How to Work With pg_lsn

The beauty of pg_lsn is that it follows common sense. You can compare two LSNs with the standard operators (<, >, =, etc.) to see which event happened first in the log. You can even subtract them to get the amount of WAL data (in bytes) generated between two points—a crucial metric for monitoring replication lag.

Let’s see some real SQL. First, let’s find out our current write position in the WAL. This is the most important LSN you’ll constantly be checking.

SELECT pg_current_wal_insert_lsn() AS current_insert_lsn;

 current_insert_lsn 
--------------------
 1/345F82E0

Now, let’s see how far our replica(s) have caught up. This is the magic behind monitoring replication health.

SELECT pg_current_wal_insert_lsn() - pg_last_wal_receive_lsn() AS receive_lag_bytes,
       pg_current_wal_insert_lsn() - pg_last_wal_replay_lsn() AS replay_lag_bytes,
       pg_last_wal_replay_lsn() AS last_replay_lsn;

 receive_lag_bytes | replay_lag_bytes | last_replay_lsn 
-------------------+------------------+-----------------
                0 |                0 | 1/345F82E0

In this ideal scenario, both receive_lag_bytes and replay_lag_bytes are 0, meaning the replica has received and applied every byte the primary has produced.
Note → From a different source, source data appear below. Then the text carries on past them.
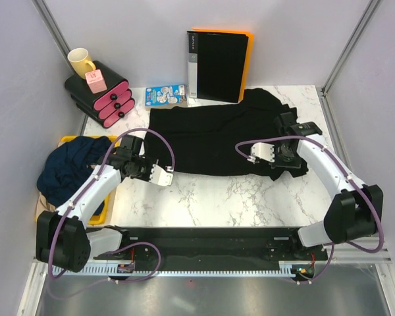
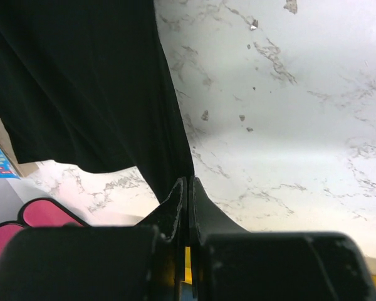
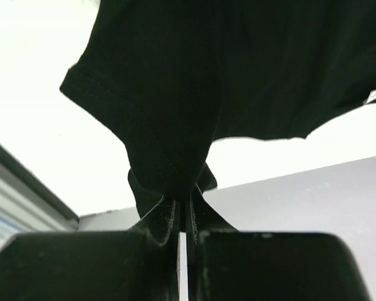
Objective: Fold and stack the t-shirts
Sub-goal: Fold the tshirt
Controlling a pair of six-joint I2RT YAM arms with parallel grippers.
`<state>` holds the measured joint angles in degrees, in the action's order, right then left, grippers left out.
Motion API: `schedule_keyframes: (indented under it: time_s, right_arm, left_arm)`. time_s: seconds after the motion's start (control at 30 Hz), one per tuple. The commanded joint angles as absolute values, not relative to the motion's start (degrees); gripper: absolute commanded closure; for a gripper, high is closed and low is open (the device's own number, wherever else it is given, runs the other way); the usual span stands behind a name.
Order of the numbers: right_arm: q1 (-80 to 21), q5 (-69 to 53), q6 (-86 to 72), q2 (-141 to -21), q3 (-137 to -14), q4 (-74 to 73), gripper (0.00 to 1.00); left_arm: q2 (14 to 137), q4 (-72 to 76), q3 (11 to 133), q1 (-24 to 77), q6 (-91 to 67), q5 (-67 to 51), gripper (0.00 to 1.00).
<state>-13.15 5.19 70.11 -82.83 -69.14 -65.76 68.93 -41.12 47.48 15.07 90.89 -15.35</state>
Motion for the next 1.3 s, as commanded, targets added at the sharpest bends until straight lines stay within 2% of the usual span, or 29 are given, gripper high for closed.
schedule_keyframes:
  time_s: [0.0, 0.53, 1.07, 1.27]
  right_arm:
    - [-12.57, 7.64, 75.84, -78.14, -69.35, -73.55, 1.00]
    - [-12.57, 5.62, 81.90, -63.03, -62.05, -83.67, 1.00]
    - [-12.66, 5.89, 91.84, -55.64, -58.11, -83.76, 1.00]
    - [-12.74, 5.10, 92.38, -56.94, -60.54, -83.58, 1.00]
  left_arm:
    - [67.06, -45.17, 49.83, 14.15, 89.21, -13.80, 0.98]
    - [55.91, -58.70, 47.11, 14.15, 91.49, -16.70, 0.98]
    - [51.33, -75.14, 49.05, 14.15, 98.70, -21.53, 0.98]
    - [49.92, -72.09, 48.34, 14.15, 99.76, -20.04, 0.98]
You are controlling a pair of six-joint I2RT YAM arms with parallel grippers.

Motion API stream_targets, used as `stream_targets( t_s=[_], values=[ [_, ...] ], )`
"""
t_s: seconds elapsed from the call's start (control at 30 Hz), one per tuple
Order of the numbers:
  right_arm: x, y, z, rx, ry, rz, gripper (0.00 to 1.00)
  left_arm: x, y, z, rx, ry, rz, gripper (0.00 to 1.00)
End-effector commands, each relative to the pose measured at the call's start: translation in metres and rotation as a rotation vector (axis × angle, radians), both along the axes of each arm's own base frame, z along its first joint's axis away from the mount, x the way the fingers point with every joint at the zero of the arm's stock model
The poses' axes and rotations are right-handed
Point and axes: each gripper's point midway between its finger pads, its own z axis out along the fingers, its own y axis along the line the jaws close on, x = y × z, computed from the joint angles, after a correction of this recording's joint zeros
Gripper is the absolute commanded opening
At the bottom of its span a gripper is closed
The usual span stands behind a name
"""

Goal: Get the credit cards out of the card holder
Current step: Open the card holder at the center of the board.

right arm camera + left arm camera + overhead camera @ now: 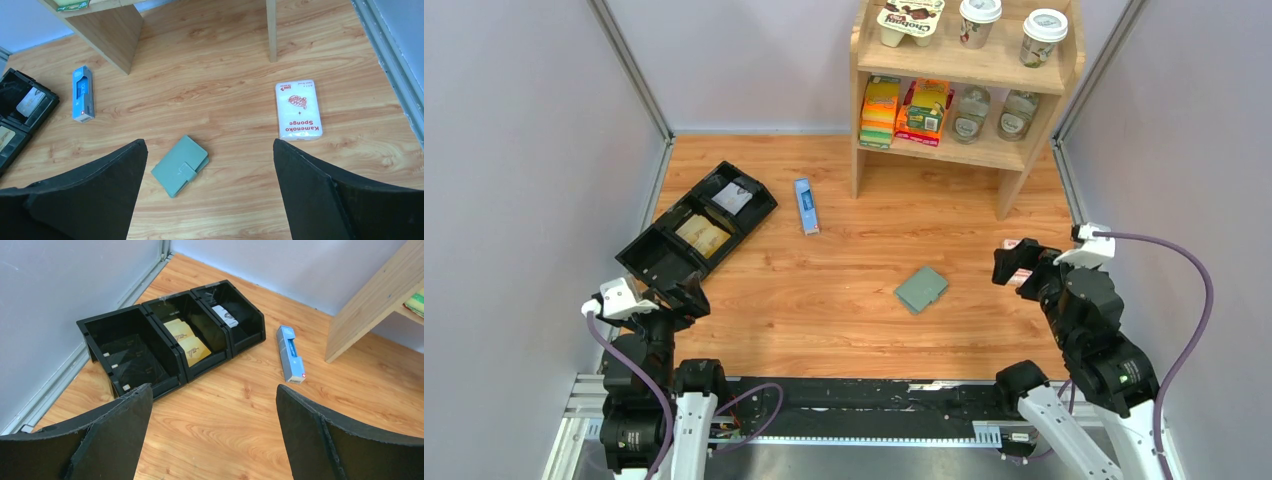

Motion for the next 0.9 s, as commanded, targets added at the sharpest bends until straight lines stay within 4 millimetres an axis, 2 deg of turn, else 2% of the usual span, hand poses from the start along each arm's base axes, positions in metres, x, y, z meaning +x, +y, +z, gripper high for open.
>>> stream_targets(
  t_s=[0.0, 0.13, 0.2, 0.4, 0.53, 0.6, 0.7, 0.87],
  values=[
    [0.005, 0.010, 0.004, 0.040, 0.006, 0.026, 1.00, -0.005, 0.000, 0.007, -0.031, -0.051, 0.008, 1.00],
    [0.012, 0.030, -0.019, 0.059, 0.113, 0.093, 1.00, 0.004, -0.009, 0.001, -0.081, -0.039, -0.027, 1.00],
    [0.016, 0.040, -0.032, 0.079, 0.169, 0.117, 1.00, 0.019, -0.014, -0.013, -0.113, 0.058, -0.047, 1.00],
    [0.029, 0.066, -0.073, 0.097, 0.362, 0.179, 1.00, 0.039, -0.031, -0.035, -0.181, 0.215, -0.122, 1.00],
    [0.042, 0.080, -0.106, 0.082, 0.537, 0.187, 1.00, 0.047, -0.041, -0.048, -0.211, 0.318, -0.168, 1.00],
    [0.051, 0.080, -0.116, 0.081, 0.592, 0.141, 1.00, 0.049, -0.048, -0.053, -0.230, 0.364, -0.197, 1.00],
    [0.059, 0.081, -0.143, 0.036, 0.659, 0.142, 1.00, 0.051, -0.052, -0.059, -0.261, 0.405, -0.206, 1.00],
    [0.062, 0.103, -0.168, 0.104, 0.716, 0.212, 1.00, 0.053, -0.062, -0.068, -0.252, 0.422, -0.279, 1.00]
  ],
)
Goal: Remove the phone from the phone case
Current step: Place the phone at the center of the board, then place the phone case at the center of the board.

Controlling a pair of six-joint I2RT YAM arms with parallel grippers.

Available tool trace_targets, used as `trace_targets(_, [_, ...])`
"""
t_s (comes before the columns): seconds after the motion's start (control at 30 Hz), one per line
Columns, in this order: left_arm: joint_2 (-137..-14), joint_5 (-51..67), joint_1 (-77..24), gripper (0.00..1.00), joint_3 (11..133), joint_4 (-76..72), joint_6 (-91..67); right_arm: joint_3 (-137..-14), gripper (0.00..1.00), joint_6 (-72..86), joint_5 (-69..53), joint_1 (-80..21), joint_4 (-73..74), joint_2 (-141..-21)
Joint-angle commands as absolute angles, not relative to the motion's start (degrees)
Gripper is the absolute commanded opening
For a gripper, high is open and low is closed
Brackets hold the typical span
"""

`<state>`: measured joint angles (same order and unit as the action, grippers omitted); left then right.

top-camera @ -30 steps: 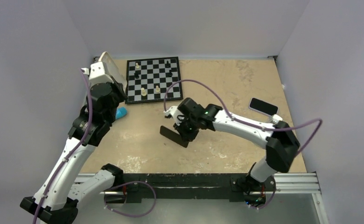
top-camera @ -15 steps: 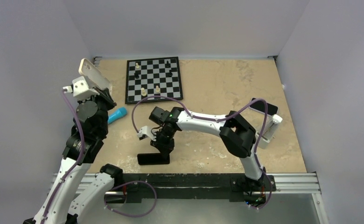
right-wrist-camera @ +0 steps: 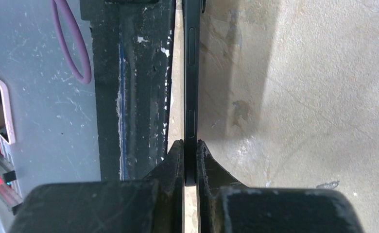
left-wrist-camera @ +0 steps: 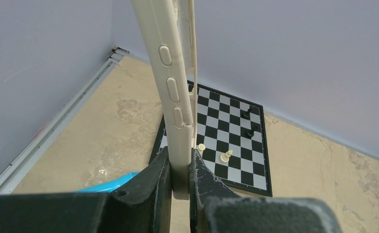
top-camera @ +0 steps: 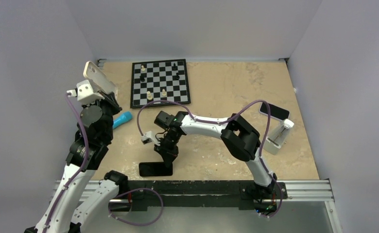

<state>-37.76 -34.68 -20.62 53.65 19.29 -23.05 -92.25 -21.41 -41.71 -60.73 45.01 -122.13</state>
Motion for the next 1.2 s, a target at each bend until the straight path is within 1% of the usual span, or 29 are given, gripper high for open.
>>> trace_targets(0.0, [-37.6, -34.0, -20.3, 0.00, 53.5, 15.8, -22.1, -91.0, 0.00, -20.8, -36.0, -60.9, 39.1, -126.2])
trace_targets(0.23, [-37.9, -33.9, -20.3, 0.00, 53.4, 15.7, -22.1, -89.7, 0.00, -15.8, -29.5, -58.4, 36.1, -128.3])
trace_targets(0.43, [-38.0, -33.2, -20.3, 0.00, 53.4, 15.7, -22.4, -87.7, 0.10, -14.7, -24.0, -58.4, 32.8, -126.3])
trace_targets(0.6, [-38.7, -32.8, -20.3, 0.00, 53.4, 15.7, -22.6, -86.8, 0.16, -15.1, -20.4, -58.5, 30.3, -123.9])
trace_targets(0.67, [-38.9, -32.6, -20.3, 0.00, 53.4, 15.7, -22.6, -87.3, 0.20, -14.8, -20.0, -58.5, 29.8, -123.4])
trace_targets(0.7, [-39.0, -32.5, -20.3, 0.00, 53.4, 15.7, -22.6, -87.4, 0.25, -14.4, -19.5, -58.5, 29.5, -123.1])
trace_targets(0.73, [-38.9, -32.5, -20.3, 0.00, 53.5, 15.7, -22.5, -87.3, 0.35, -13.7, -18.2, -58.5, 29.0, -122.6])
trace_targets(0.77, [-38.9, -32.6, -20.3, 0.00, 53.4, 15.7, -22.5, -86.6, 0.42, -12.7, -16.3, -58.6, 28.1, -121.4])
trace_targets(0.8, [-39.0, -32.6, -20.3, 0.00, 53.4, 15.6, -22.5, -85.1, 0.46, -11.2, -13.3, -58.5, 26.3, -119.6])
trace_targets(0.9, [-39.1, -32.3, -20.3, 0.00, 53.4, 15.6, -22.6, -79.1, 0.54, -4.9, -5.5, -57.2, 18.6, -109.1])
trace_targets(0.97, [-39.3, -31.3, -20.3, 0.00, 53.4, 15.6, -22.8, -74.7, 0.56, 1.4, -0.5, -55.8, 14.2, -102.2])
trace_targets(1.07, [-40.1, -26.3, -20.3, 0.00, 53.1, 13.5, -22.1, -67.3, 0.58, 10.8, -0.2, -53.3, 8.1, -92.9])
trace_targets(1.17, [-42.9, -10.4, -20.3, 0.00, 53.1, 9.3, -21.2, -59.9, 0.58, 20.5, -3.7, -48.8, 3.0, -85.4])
If you see those numbers climbing, you know you’re falling behind.

The Biggest Pitfall: WAL Wraparound

Here’s the part everyone forgets until 3 AM when their replica breaks: LSNs are not forever. The WAL is a circular buffer, not an infinite tape. Once it fills up, it starts overwriting the oldest segments. This is called wraparound. If you have an old pg_lsn value—say, you stored it in a monitoring table a month ago—and you try to subtract the current LSN from it, you’ll get a negative number or a complete nonsense value because the 64-bit counter has wrapped around to zero.

This is not a design flaw; it’s a physical reality. The takeaway is simple: pg_lsn values and their arithmetic are only meaningful for a relatively short period of time. You can’t store an LSN from six months ago and expect to do useful math with it today. Your monitoring and alerting logic must be designed to handle this. If you’re calculating replication lag, you’re only ever comparing two very recent LSNs.

Best Practices and Clever Tricks

Beyond just monitoring lag, pg_lsn is your key to unlocking powerful features. Want to take a base backup and know exactly which WAL files you need to archive for a successful restore? pg_start_backup() and pg_stop_backup() return LSNs that tell you the exact range of WAL required.

You can also use it for point-in-time recovery (PITR). Your recovery.conf (or postgresql.conf in v12+) uses pg_lsn syntax to tell the server where to stop replaying:

-- This is what you'd put in your recovery target, not in a running DB.
-- recovery_target_lsn = '1/345F82E0'

The most important practice is to treat pg_lsn as the first-class type it is. Store it in your tables as pg_lsn, not as TEXT. This gives you type safety, proper indexing, and the ability to use all the built-in functions without constant casting. It’s a small choice that makes your code more robust and a lot more readable. So go on, use it. It’s one of those Postgres features that feels a bit obscure at first but quickly becomes indispensable.